The vacancy rate was 0.7 per cent the majority of the year, rising briefly to 0.8 and 0.9 per cent in June and July respectively.
Ms Hart said the rental market would remain challenging for tenants.
“Strong demand underpinned by population growth and limited supply continue to put upward pressure on prices,” she said.
“The pressure on the rental market will only be eased by:
“We may see some minor self-adjustment of demand as tenants respond to low supply and rising prices.

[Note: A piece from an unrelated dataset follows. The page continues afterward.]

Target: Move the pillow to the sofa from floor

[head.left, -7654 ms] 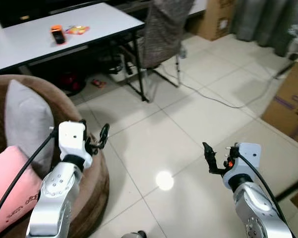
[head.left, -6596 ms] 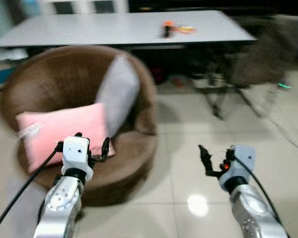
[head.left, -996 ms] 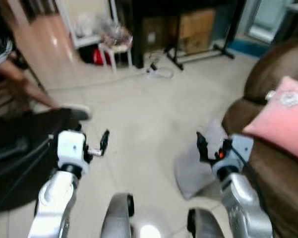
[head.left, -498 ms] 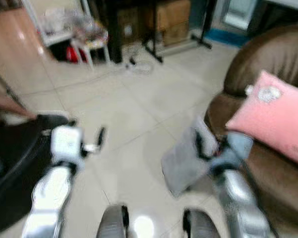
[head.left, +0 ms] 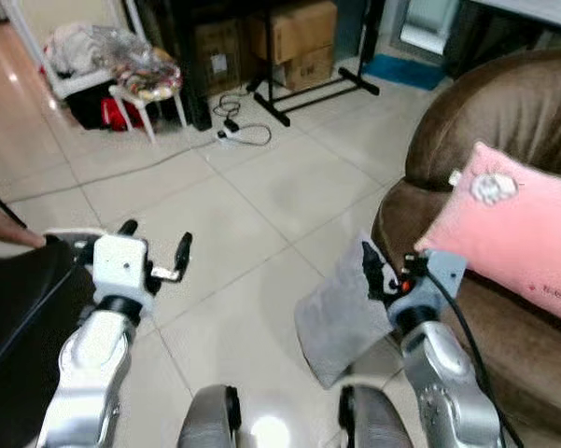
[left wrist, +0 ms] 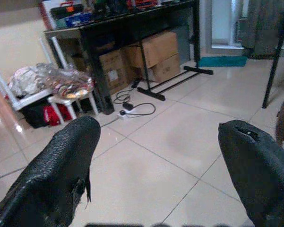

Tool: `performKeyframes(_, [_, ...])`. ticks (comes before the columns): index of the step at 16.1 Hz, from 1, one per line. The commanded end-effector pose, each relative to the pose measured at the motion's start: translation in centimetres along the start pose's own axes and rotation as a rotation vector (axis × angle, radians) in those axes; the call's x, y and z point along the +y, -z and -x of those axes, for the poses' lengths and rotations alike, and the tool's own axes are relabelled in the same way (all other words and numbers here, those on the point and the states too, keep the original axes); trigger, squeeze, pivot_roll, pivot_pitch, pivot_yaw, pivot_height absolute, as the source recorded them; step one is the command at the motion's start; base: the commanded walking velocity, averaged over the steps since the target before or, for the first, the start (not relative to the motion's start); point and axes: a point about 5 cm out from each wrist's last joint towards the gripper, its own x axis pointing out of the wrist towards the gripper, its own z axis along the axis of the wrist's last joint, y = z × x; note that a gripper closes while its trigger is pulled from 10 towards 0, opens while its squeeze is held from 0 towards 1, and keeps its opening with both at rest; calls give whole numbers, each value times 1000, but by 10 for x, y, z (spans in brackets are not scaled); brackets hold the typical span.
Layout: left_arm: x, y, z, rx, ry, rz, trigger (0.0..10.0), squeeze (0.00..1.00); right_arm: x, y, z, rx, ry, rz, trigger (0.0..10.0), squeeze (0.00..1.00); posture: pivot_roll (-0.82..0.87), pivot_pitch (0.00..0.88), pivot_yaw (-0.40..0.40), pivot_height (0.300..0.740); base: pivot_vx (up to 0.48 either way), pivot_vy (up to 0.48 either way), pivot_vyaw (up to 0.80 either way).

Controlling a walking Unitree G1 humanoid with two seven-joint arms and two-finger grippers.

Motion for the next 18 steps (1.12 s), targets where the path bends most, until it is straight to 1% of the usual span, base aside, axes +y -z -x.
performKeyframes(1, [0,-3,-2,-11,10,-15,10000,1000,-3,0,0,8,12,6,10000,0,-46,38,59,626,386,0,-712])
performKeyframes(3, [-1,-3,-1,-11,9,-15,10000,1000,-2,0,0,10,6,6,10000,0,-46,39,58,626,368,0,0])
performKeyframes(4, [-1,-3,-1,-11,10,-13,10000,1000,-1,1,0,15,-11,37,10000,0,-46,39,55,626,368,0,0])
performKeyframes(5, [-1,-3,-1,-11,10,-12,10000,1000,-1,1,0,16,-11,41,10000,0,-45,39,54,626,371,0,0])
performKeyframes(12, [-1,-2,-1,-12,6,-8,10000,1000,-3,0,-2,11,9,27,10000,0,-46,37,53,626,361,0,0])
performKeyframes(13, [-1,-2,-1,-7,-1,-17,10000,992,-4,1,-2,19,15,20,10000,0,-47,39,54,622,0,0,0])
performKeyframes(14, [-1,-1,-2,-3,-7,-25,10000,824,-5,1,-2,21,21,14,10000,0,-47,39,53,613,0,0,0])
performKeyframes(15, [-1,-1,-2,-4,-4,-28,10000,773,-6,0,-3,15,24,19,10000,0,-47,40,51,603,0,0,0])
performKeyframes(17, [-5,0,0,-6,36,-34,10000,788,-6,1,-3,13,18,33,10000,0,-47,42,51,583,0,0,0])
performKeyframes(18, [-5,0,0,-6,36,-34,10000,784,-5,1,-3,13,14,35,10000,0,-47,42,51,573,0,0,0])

For example, demand may fall slightly if tenant household sizes rise, more people elect to buy - although this has challenges of its own - or people simply choose to stay in the family home longer or move back in with their parents to avoid the rental market.”
House sale price growth in the regions varied in 2023, with some stellar performers and others achieving more modest growth.
Rent prices also showed strong growth, with most regional centres at record highs.
“We can expect more of the same in 2024,” Ms Hart said.
“The rate of house price growth is likely to slow in those regional centres that saw strong growth during the pandemic, such as Busselton and Albany.
“Bunbury was one of the standout performers in 2023 and is likely to continue to perform well. Housing is affordable, it has the benefit of being close to both Perth and the attractions of the South West, and offers the benefits of a South-West lifestyle.
“The nearby Busselton airport, which flies out to several major mine sites, also allows people to live in the region and fly out to work.
“As a large regional centre Bunbury also offers a lot of employment opportunities, and these are set to grow with plenty of development in the area.
“Port Hedland is also looking to perform well in the coming year.”
WA’s shortage of properties and strong demand would see rents continue to increase in the regions.
“There is a lot of development in many of the regions which is attracting people to those areas,” Ms Hart said.
“They need to be housed but rental properties are in short supply. Increasing supply in the regions is a huge challenge and this will maintain upward pressure on prices.
“As the resource sector continues to expand, the northern regional centres have the potential for the strongest rent price growth in 2024.”